### TASK PROMPT
For this exercise, restate every line below word for word and drop the images.

◆ ◆ ◆ ◆ ◆

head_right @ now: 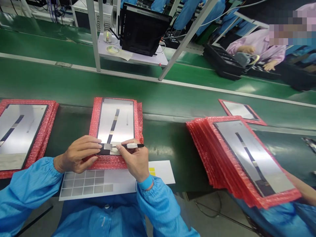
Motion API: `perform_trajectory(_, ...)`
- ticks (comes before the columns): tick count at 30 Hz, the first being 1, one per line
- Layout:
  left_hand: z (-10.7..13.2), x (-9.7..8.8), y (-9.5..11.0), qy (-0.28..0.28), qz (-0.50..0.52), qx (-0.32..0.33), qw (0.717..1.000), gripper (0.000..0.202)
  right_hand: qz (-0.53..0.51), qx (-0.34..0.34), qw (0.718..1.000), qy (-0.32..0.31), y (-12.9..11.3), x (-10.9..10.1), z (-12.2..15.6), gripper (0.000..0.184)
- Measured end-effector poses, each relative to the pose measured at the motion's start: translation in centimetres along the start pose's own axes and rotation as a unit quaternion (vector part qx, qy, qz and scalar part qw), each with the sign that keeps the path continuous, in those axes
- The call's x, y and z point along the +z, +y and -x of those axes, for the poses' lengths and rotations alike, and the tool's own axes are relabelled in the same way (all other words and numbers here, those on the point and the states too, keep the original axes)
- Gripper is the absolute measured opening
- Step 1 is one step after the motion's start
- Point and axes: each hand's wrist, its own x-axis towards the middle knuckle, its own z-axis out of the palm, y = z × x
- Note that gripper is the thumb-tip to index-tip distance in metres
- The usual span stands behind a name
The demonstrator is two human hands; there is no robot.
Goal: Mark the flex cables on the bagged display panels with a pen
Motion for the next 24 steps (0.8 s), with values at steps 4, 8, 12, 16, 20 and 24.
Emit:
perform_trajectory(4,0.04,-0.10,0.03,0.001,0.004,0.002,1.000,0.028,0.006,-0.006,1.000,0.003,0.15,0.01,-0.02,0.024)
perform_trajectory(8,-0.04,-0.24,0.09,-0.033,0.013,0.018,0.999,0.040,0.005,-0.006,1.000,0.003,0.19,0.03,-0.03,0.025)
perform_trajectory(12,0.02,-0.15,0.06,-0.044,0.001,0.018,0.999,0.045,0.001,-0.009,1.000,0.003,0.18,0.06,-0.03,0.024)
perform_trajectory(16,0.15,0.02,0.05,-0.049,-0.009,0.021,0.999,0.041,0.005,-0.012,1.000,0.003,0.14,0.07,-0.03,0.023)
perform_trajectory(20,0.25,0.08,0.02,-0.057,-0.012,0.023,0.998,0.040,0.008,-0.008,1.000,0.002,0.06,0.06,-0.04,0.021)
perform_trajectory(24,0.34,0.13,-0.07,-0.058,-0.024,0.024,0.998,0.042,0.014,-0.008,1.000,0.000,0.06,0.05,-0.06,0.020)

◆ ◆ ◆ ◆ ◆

### TASK SOLUTION
head_right @ now: 
Motion API: `perform_trajectory(_, ...)`
- ticks (comes before the columns): tick count at 30 Hz, the first being 1, one per line
- Layout:
  left_hand: z (-10.7..13.2), x (-9.7..8.8), y (-9.5..11.0), qy (-0.28..0.28), qz (-0.50..0.52), qx (-0.32..0.33), qw (0.717..1.000), gripper (0.000..0.202)
  right_hand: qz (-0.53..0.51), qx (-0.34..0.34), qw (0.718..1.000), qy (-0.32..0.31), y (-12.9..11.3), x (-10.9..10.1), z (-12.2..15.6), gripper (0.000..0.184)
- Measured end-effector poses, each relative to the pose measured at the motion's start: translation in centimetres along the start pose's own axes and rotation as a unit quaternion (vector part qx, qy, qz and scalar part qw), each with the sign that keeps the path continuous, in those axes
- The call's x, y and z point along the +z, +y and -x of those axes, for the poses' lengths and rotations alike, and the tool's own axes are relabelled in the same way (all other words and numbers here, those on the point and the states too, keep the original axes)
- Gripper is the absolute measured opening
- Step 1 is one step after the motion's start
- Point and axes: each hand's wrist, its own x-axis towards the middle knuckle, its own z-axis out of the palm, y = z × x
- Note that gripper is the thumb-tip to index-tip distance in metres
- The usual span stands behind a name
The demonstrator is two human hands; there is no robot.
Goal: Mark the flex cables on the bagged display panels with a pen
Motion for the next 24 steps (0.8 s), with values at steps 4, 8, 12, 16, 20 and 24.
Emit:
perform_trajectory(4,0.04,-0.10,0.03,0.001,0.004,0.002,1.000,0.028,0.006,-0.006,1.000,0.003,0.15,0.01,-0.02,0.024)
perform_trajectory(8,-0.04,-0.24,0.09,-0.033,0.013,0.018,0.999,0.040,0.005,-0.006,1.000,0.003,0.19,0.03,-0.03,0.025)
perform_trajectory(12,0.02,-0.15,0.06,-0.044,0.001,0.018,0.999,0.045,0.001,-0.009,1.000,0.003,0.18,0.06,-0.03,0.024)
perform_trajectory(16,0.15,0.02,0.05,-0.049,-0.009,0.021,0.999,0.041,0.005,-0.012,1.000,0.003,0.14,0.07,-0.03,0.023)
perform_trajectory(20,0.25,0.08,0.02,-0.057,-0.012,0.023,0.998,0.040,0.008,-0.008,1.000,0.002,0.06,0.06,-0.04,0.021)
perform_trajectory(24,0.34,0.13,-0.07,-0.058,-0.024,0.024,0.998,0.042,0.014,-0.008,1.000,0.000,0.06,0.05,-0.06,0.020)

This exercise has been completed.